Effects of M3 or PMM Nonlinear Hinges in Pushover Analysis of Reinforced Concrete Buildings

Effects of M3 or PMM Nonlinear Hinges in Pushover Analysis of Reinforced Concrete Buildings

In Taiwan, the detailed seismic evaluation procedures used by engineers are nonlinear static analyses, known as pushover analyses, which are based on the Capacity Spectrum Method, where the nonlinear behavior of the building is concentrated by the nonlinear hinge of the components. The seismic evaluation program TEASPA developed by the NCREE uses M3 nonlinear hinges for X-direction pushover analysis(where the Y-direction is M2).
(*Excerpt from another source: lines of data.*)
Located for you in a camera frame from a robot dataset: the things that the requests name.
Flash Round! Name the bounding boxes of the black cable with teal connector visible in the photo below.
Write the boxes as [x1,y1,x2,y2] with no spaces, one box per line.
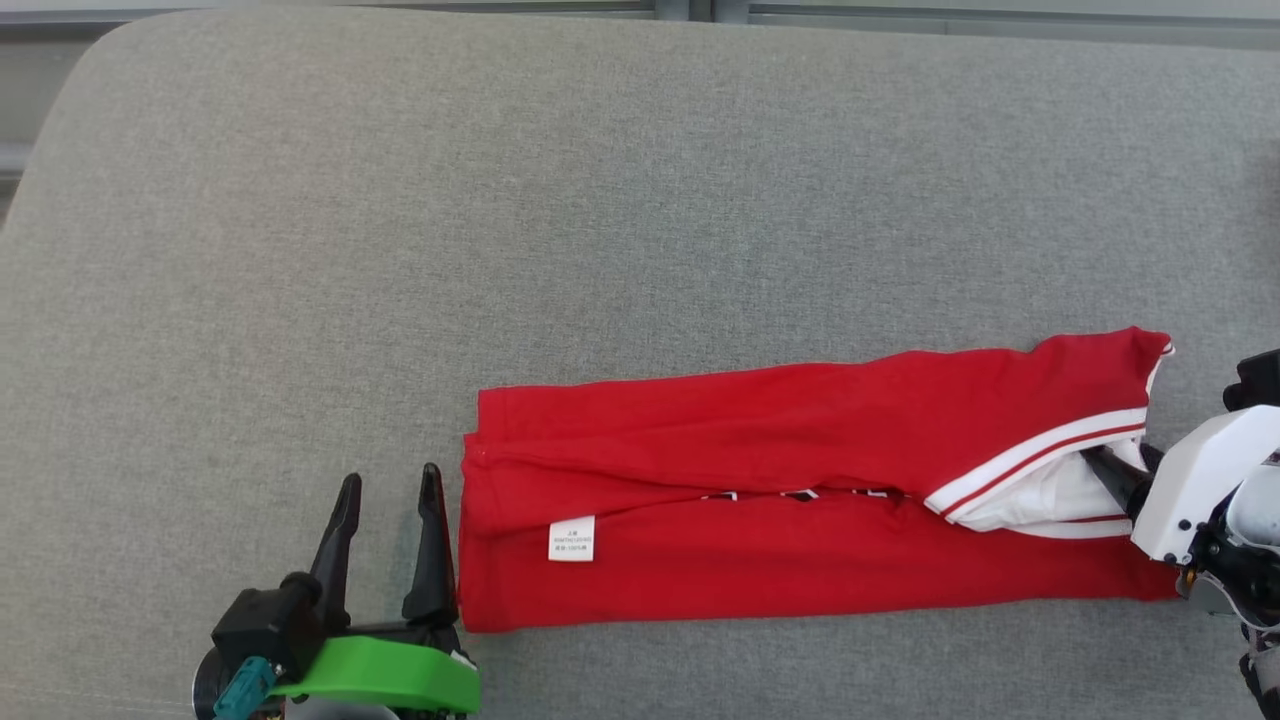
[212,656,278,720]

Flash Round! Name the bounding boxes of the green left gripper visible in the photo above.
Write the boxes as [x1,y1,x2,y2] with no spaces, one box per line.
[268,462,483,716]

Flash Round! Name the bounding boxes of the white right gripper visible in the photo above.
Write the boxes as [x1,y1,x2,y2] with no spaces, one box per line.
[1080,404,1280,567]

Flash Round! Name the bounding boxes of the red shorts with number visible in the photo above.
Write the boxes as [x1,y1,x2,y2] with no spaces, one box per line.
[457,326,1179,634]

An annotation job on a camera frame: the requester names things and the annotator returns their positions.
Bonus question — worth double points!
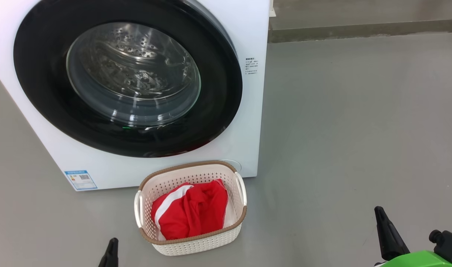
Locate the white front-load washing machine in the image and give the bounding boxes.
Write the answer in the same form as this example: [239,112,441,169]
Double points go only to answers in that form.
[0,0,271,191]

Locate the cream perforated laundry basket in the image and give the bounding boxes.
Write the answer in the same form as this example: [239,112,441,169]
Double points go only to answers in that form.
[134,160,247,256]

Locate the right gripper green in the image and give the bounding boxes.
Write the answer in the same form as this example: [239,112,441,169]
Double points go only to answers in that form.
[374,206,452,267]

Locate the red garment with white stripe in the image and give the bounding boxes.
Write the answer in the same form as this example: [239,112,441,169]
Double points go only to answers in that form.
[151,179,229,241]

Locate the blue energy label sticker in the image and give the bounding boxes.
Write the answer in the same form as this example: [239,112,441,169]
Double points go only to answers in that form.
[64,170,98,191]

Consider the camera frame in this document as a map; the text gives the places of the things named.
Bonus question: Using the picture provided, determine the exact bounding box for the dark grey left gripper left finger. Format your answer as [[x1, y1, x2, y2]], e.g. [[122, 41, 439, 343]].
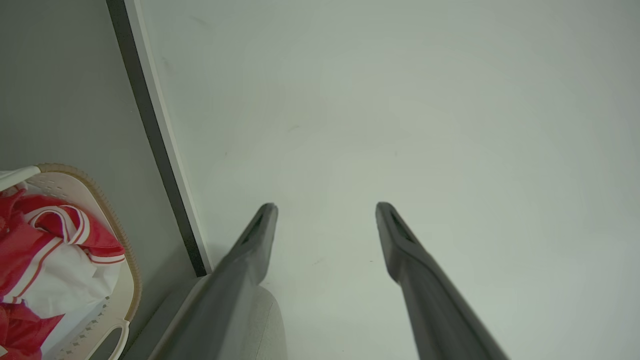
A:
[[156, 202, 279, 360]]

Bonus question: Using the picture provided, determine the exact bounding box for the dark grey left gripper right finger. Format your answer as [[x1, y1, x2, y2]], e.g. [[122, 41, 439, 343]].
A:
[[375, 201, 509, 360]]

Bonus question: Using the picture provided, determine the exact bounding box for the red and white jersey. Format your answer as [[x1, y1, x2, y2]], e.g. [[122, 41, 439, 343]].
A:
[[0, 189, 127, 360]]

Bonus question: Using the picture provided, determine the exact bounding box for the white plastic laundry basket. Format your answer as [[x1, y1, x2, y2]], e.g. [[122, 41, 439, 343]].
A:
[[0, 163, 143, 360]]

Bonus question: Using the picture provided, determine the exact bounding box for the white and black baseboard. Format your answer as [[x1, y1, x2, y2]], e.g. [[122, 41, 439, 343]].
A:
[[105, 0, 214, 278]]

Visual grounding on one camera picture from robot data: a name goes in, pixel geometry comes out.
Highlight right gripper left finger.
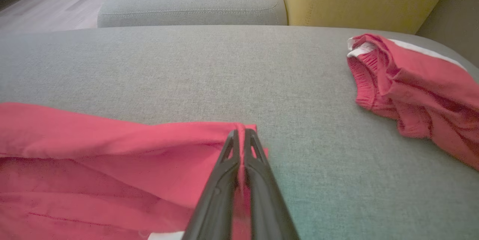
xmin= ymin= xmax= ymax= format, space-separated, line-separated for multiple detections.
xmin=182 ymin=129 xmax=241 ymax=240

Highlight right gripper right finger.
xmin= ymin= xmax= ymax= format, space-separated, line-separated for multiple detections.
xmin=243 ymin=129 xmax=300 ymax=240

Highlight red white shorts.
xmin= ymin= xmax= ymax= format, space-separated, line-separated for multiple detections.
xmin=0 ymin=102 xmax=269 ymax=240

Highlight red white-trimmed shorts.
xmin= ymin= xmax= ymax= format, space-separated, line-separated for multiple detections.
xmin=346 ymin=33 xmax=479 ymax=172

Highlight grey fabric sofa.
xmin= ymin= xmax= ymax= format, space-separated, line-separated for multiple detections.
xmin=0 ymin=25 xmax=479 ymax=240

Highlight grey sofa backrest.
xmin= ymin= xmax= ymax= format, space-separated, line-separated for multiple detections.
xmin=416 ymin=0 xmax=479 ymax=68

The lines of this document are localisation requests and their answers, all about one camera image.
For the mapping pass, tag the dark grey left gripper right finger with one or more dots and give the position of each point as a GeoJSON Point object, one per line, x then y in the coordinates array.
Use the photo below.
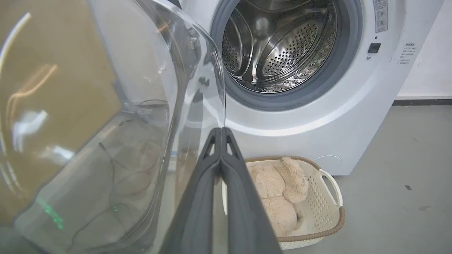
{"type": "Point", "coordinates": [247, 215]}

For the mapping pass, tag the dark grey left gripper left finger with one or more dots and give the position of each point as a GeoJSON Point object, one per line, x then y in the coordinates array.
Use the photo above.
{"type": "Point", "coordinates": [196, 211]}

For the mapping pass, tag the stainless steel washer drum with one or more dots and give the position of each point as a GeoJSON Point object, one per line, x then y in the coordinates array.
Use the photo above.
{"type": "Point", "coordinates": [279, 42]}

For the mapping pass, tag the white front-load washing machine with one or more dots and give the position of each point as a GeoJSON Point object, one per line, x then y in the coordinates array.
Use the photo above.
{"type": "Point", "coordinates": [353, 106]}

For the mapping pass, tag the beige plush teddy bear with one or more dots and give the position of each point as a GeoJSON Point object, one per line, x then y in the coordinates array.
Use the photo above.
{"type": "Point", "coordinates": [279, 190]}

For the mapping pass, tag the white plastic laundry basket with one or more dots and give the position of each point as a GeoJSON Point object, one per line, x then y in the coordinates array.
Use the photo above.
{"type": "Point", "coordinates": [319, 208]}

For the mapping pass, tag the transparent washing machine door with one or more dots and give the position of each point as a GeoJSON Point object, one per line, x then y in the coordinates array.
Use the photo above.
{"type": "Point", "coordinates": [106, 116]}

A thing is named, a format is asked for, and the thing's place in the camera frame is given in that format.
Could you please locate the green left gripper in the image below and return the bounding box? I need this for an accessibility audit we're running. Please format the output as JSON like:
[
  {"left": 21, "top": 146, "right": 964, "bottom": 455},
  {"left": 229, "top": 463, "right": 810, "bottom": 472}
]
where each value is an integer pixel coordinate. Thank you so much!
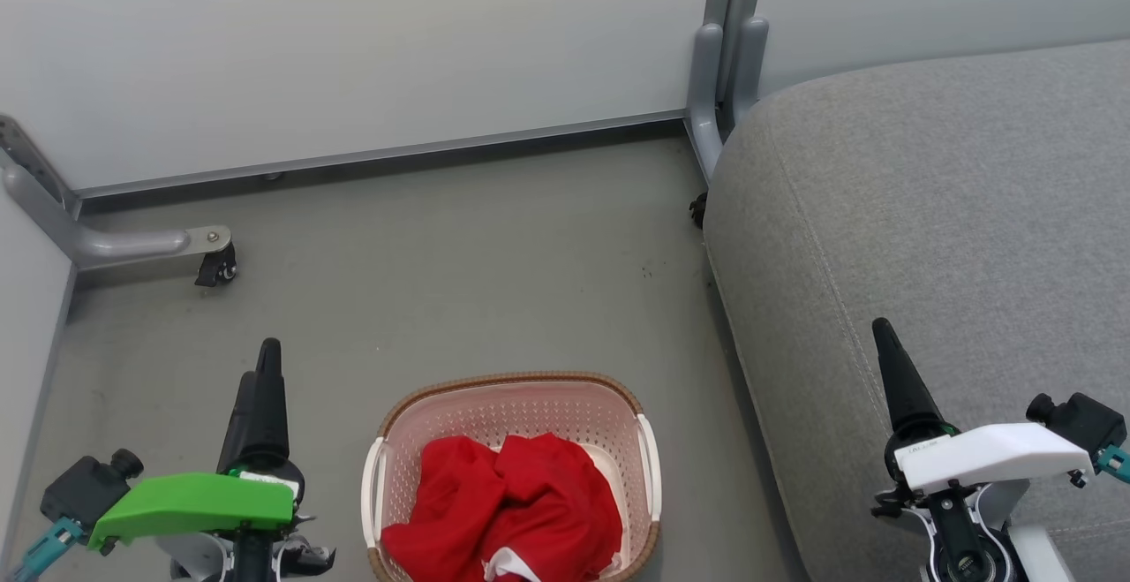
[{"left": 88, "top": 338, "right": 337, "bottom": 582}]

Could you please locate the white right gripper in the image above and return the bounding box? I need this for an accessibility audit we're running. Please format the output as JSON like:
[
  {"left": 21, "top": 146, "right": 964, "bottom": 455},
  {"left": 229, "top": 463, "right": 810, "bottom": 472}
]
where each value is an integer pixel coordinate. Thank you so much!
[{"left": 871, "top": 317, "right": 1096, "bottom": 582}]

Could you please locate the red garment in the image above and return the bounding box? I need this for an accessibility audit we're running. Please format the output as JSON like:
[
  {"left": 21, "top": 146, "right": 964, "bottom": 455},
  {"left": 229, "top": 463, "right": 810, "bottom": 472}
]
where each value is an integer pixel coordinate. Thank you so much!
[{"left": 380, "top": 432, "right": 625, "bottom": 582}]

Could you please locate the grey fabric sofa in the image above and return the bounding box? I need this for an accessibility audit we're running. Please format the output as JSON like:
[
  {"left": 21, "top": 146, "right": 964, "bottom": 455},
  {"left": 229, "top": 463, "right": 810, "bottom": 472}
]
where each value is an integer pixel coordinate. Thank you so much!
[{"left": 702, "top": 39, "right": 1130, "bottom": 582}]

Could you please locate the grey metal partition foot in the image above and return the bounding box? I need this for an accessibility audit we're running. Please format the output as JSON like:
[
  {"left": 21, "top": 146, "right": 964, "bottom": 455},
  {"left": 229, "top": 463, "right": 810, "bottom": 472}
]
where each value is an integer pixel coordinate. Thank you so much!
[{"left": 0, "top": 114, "right": 233, "bottom": 270}]

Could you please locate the cream perforated laundry basket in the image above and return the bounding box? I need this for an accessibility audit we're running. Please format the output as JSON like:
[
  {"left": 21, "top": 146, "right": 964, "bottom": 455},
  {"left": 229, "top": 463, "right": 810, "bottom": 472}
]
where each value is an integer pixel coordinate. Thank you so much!
[{"left": 360, "top": 372, "right": 663, "bottom": 582}]

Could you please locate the right cable with teal plug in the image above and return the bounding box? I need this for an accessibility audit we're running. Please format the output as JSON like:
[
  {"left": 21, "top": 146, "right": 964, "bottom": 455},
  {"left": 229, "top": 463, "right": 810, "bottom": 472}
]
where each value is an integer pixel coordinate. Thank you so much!
[{"left": 1095, "top": 445, "right": 1130, "bottom": 484}]

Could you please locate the cable with teal plug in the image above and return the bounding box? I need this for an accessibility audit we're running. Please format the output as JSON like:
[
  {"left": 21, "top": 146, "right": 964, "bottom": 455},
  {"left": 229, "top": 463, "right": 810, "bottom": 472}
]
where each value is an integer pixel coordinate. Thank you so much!
[
  {"left": 7, "top": 516, "right": 87, "bottom": 582},
  {"left": 1095, "top": 445, "right": 1130, "bottom": 484}
]

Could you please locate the left cable with teal plug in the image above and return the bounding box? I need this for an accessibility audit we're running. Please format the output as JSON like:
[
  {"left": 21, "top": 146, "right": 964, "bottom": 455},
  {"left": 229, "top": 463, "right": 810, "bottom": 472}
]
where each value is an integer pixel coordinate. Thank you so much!
[{"left": 7, "top": 516, "right": 87, "bottom": 582}]

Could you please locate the grey metal partition post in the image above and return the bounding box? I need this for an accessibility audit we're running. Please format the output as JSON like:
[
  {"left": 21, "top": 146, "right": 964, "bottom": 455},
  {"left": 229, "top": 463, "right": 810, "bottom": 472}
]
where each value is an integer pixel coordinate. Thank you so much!
[{"left": 684, "top": 0, "right": 771, "bottom": 184}]

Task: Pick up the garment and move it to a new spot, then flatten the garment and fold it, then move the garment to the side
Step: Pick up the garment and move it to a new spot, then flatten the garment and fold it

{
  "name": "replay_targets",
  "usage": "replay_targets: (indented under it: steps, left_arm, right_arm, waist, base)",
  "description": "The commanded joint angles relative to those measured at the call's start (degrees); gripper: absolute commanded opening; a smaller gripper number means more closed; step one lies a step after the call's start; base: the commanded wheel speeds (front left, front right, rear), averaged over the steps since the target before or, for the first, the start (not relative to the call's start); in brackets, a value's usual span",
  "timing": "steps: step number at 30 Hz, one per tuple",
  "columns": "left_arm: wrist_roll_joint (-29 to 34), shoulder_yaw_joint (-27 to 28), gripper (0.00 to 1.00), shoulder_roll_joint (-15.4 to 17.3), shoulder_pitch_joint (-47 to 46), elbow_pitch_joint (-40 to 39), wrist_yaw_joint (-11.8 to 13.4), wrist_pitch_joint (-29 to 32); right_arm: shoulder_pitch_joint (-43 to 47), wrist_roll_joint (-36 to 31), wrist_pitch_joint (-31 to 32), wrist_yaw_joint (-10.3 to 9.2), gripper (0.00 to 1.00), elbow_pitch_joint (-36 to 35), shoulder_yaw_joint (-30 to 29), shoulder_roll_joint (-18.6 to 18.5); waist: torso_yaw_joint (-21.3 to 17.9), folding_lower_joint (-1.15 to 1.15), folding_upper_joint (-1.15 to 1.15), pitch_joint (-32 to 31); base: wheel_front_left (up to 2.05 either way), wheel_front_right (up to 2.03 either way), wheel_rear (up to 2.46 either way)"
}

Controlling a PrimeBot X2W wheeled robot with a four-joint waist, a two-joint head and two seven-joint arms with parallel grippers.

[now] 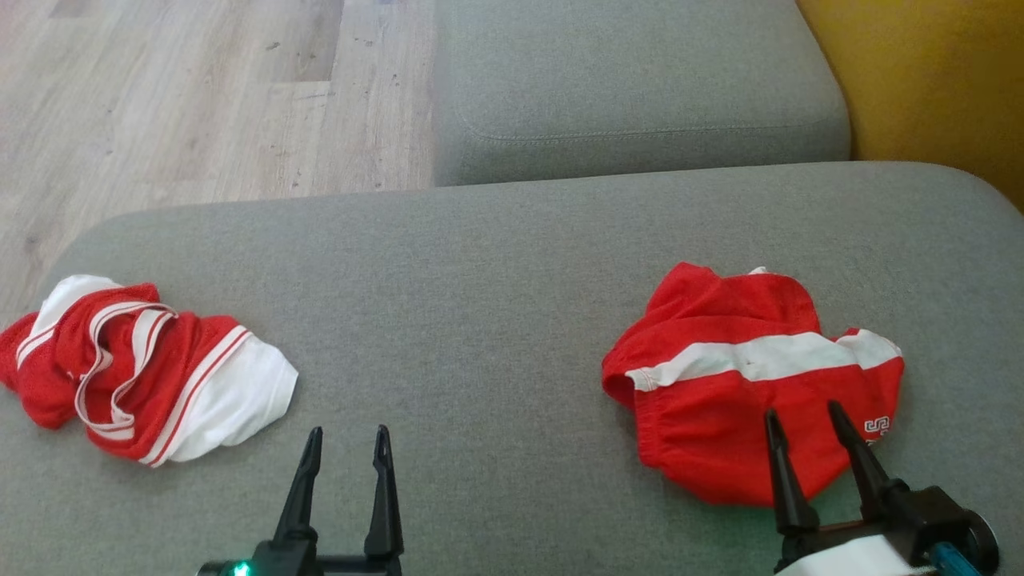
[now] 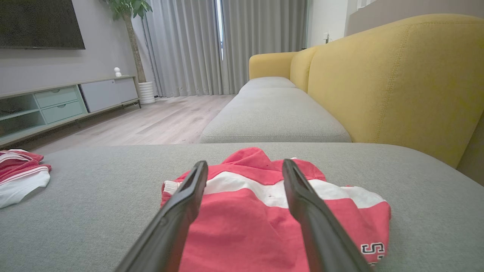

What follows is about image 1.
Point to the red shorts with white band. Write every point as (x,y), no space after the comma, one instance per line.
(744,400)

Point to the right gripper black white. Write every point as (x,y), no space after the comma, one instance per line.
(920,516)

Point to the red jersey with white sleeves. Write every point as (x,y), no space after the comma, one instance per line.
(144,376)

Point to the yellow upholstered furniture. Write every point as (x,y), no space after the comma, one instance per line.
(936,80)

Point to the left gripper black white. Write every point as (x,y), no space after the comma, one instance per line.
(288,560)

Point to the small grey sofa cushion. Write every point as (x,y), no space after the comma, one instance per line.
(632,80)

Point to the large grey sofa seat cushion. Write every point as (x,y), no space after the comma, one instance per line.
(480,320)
M3 nonlinear hinges do not consider axial force–moment interaction and their strength is determined by the column axial force at the static load stage. On the other hand, the moment nonlinear hinge PMM can consider axial force–moment interaction and its strength is determined by the column axial force of the pushover process. In this paper, three sample structures are used to discuss the influence of the nonlinear hinge setting of M3 or PMM on the pushover analysis of reinforced concrete structures. The three sample structures are a three-story traditional school building structure, a ten-story moment-resisting frame structure, and a ten-story moment-resisting frame with shear wall structure. The results show that the PMM nonlinear hinge can reveal the influence of the change of axial force on the bending moment strength and can also reflect the reduction of bending moment strength by the biaxial bending moment. The difference in performance target ground acceleration estimated by the pushover analysis using M3 or PMM hinges does not exceed 10%.